§ Assignment
In exact form, please repeat the records from their opening line down to the line with "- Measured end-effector", including that line.

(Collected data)
[Start of section]

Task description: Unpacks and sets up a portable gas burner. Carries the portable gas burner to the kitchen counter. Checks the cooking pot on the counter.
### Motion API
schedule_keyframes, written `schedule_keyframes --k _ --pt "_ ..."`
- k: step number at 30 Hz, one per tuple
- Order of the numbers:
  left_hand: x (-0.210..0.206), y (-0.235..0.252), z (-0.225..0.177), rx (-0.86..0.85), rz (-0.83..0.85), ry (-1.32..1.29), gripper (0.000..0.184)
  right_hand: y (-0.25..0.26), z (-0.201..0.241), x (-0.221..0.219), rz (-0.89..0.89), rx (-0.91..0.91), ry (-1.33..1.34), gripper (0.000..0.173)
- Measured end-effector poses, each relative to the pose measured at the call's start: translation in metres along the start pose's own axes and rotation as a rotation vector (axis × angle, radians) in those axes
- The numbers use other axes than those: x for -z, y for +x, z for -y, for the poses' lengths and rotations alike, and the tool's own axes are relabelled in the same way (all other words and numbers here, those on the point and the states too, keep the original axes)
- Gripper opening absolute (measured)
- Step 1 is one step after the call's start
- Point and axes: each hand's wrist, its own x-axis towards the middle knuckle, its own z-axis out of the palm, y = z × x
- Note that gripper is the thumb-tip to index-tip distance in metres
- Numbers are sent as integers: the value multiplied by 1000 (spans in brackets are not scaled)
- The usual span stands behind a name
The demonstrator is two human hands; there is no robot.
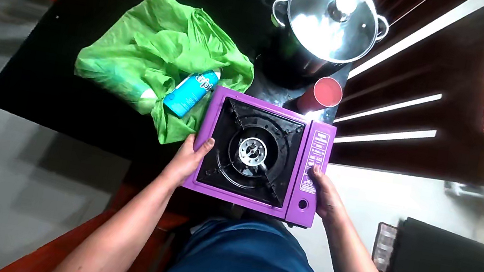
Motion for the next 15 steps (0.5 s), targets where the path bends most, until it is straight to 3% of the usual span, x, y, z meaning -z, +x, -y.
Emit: schedule_keyframes --k 5,10,15 --pt "-2 -1 5 -7 52 101 57 -16 -11 6 -63 -8 -23 34" --pt "5 4 -26 -106 19 696 63 -20 -13 6 -175 -27 -9 31" --pt "25 39 -66 -568 -335 806 40 -15 -13 4 -200 -10 -14 31"
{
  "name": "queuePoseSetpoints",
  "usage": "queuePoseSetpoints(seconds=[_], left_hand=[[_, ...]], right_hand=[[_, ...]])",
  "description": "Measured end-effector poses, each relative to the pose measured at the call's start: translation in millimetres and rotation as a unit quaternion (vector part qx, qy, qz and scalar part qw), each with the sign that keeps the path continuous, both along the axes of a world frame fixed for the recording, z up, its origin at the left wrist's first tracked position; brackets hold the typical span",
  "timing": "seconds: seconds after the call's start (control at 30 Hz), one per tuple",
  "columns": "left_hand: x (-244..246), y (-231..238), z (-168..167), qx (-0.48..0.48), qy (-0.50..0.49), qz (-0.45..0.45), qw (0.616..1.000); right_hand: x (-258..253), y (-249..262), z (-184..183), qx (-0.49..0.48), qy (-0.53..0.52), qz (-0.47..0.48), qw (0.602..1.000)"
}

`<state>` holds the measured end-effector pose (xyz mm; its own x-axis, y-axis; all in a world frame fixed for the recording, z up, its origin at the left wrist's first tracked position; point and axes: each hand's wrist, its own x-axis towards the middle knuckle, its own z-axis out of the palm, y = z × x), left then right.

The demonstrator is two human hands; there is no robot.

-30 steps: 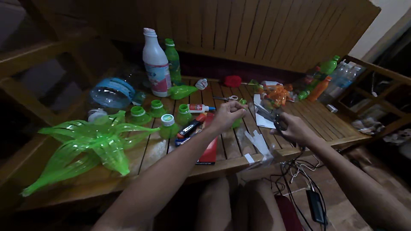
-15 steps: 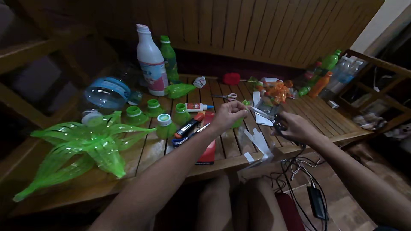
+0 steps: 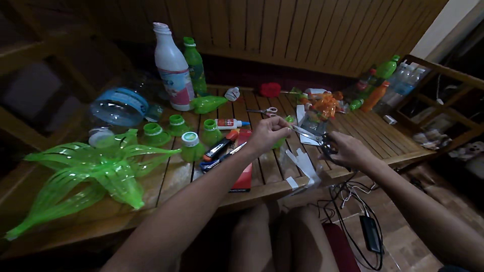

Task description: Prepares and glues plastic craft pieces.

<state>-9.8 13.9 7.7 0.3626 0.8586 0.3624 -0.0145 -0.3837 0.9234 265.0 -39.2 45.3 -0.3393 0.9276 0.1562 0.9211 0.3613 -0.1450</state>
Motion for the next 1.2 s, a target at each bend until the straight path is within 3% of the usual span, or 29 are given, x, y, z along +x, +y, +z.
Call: queuePoseSetpoints(seconds=[0.53, 0.77, 1.2], left_hand=[[0.5, -0.3, 0.0, 0.010, -0.015, 0.009, 1.000], [2.9, 0.8, -2.9, 0.002, -0.053, 0.013, 0.998], [4.1, -4.3, 0.6, -0.024, -0.040, 0.016, 0.999]], right_hand=[[5.3, 1.3, -3.6, 0.008, 0.000, 0.007, 1.000], [2.2, 1.9, 4.9, -0.045, 0.011, -0.029, 0.998], [-15.9, 8.3, 10.4, 0.000, -0.034, 0.009, 0.999]])
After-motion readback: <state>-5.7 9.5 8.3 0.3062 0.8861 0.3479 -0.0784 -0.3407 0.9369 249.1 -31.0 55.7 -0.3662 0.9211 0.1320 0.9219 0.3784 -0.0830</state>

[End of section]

§ The completed task
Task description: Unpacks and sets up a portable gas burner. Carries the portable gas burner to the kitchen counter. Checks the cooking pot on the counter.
### Motion API
schedule_keyframes, written `schedule_keyframes --k _ --pt "_ ..."`
- k: step number at 30 Hz, one per tuple
- Order of the numbers:
  left_hand: x (-0.210..0.206), y (-0.235..0.252), z (-0.225..0.177), rx (-0.86..0.85), rz (-0.83..0.85), ry (-1.32..1.29), gripper (0.000..0.184)
  right_hand: y (-0.25..0.26), z (-0.201..0.241), x (-0.221..0.219), rz (-0.89..0.89), rx (-0.91..0.91), ry (-1.33..1.34), gripper (0.000..0.173)
- Measured end-effector poses, each relative to the pose measured at the call's start: translation in metres along the start pose's own axes and rotation as a rotation vector (axis × angle, radians) in those axes

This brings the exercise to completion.